▼
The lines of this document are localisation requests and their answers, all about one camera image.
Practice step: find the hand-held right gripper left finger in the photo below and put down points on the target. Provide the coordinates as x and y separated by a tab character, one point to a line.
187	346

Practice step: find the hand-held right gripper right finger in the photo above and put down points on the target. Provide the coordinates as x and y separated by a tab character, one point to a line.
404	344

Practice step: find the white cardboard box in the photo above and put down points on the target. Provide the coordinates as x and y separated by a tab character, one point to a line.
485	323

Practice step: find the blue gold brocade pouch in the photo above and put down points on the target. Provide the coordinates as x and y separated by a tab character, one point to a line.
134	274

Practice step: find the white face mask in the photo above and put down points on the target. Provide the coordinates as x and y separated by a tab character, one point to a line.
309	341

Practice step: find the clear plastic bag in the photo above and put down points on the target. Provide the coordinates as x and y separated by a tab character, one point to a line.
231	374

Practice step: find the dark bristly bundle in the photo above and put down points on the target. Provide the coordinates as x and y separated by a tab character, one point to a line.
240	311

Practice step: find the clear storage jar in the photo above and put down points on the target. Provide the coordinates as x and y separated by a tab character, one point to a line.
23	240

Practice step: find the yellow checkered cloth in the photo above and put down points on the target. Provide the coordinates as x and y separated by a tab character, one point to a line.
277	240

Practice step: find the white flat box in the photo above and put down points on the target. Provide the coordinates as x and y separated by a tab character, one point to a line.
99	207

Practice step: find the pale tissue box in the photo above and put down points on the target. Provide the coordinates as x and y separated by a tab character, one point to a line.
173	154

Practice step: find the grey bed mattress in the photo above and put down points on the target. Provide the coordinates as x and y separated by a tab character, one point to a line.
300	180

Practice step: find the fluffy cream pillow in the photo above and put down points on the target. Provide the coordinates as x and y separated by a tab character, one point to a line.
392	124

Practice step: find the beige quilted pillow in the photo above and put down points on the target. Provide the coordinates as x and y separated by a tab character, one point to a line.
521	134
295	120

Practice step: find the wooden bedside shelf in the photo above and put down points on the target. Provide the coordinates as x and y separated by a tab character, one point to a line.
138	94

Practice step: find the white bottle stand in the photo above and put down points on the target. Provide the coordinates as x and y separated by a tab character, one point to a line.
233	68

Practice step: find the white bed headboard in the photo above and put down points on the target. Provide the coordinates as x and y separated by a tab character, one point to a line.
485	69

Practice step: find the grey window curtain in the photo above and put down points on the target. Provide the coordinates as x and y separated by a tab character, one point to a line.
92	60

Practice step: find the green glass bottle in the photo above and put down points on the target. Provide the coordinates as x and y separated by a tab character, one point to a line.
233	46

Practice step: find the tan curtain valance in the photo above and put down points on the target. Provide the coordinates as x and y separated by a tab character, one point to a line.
▲
#### [The task]
Restate the records above in full, keeping each line exactly as it stands.

#### [Answer section]
The lines of this document are localisation requests and their answers, all about one camera image.
Practice step: find the hand-held right gripper left finger in the photo below and put down points on the target. Provide the coordinates as x and y separated by a tab character, one point to a line.
187	346

Practice step: find the hand-held right gripper right finger in the photo above and put down points on the target. Provide the coordinates as x and y separated by a tab character, one point to a line.
404	344

Practice step: find the white cardboard box in the photo above and put down points on the target. Provide the coordinates as x and y separated by a tab character, one point to a line.
485	323

Practice step: find the blue gold brocade pouch in the photo above and put down points on the target. Provide the coordinates as x and y separated by a tab character, one point to a line.
134	274

Practice step: find the white face mask in the photo above and put down points on the target. Provide the coordinates as x and y separated by a tab character, one point to a line.
309	341

Practice step: find the clear plastic bag in the photo above and put down points on the target. Provide the coordinates as x and y separated by a tab character, one point to a line.
231	374

Practice step: find the dark bristly bundle in the photo above and put down points on the target. Provide the coordinates as x and y separated by a tab character, one point to a line.
240	311

Practice step: find the clear storage jar in the photo above and put down points on the target. Provide the coordinates as x and y separated by a tab character, one point to a line.
23	240

Practice step: find the yellow checkered cloth in the photo above and put down points on the target. Provide the coordinates as x and y separated by a tab character, one point to a line.
277	240

Practice step: find the white flat box in the photo above and put down points on the target. Provide the coordinates as x and y separated by a tab character, one point to a line.
99	207

Practice step: find the pale tissue box in the photo above and put down points on the target. Provide the coordinates as x and y separated by a tab character, one point to a line.
173	154

Practice step: find the grey bed mattress in the photo above and put down points on the target. Provide the coordinates as x and y separated by a tab character, one point to a line.
300	180

Practice step: find the fluffy cream pillow in the photo above and put down points on the target. Provide the coordinates as x and y separated by a tab character, one point to a line.
392	124

Practice step: find the beige quilted pillow in the photo above and put down points on the target. Provide the coordinates as x and y separated by a tab character, one point to a line.
521	134
295	120

Practice step: find the wooden bedside shelf in the photo above and put down points on the target. Provide the coordinates as x and y separated by a tab character, one point to a line.
138	94

Practice step: find the white bottle stand in the photo above and put down points on the target. Provide the coordinates as x and y separated by a tab character, one point to a line.
233	68

Practice step: find the white bed headboard in the photo above and put down points on the target. Provide the coordinates as x and y separated by a tab character, one point to a line.
485	69

Practice step: find the grey window curtain in the photo above and put down points on the target. Provide the coordinates as x and y separated by a tab character, one point to a line.
92	60

Practice step: find the green glass bottle in the photo above and put down points on the target. Provide the coordinates as x and y separated by a tab character, one point to a line.
233	46

Practice step: find the tan curtain valance in the photo above and put down points on the target. Provide the coordinates as x and y separated by a tab character, one point to a line.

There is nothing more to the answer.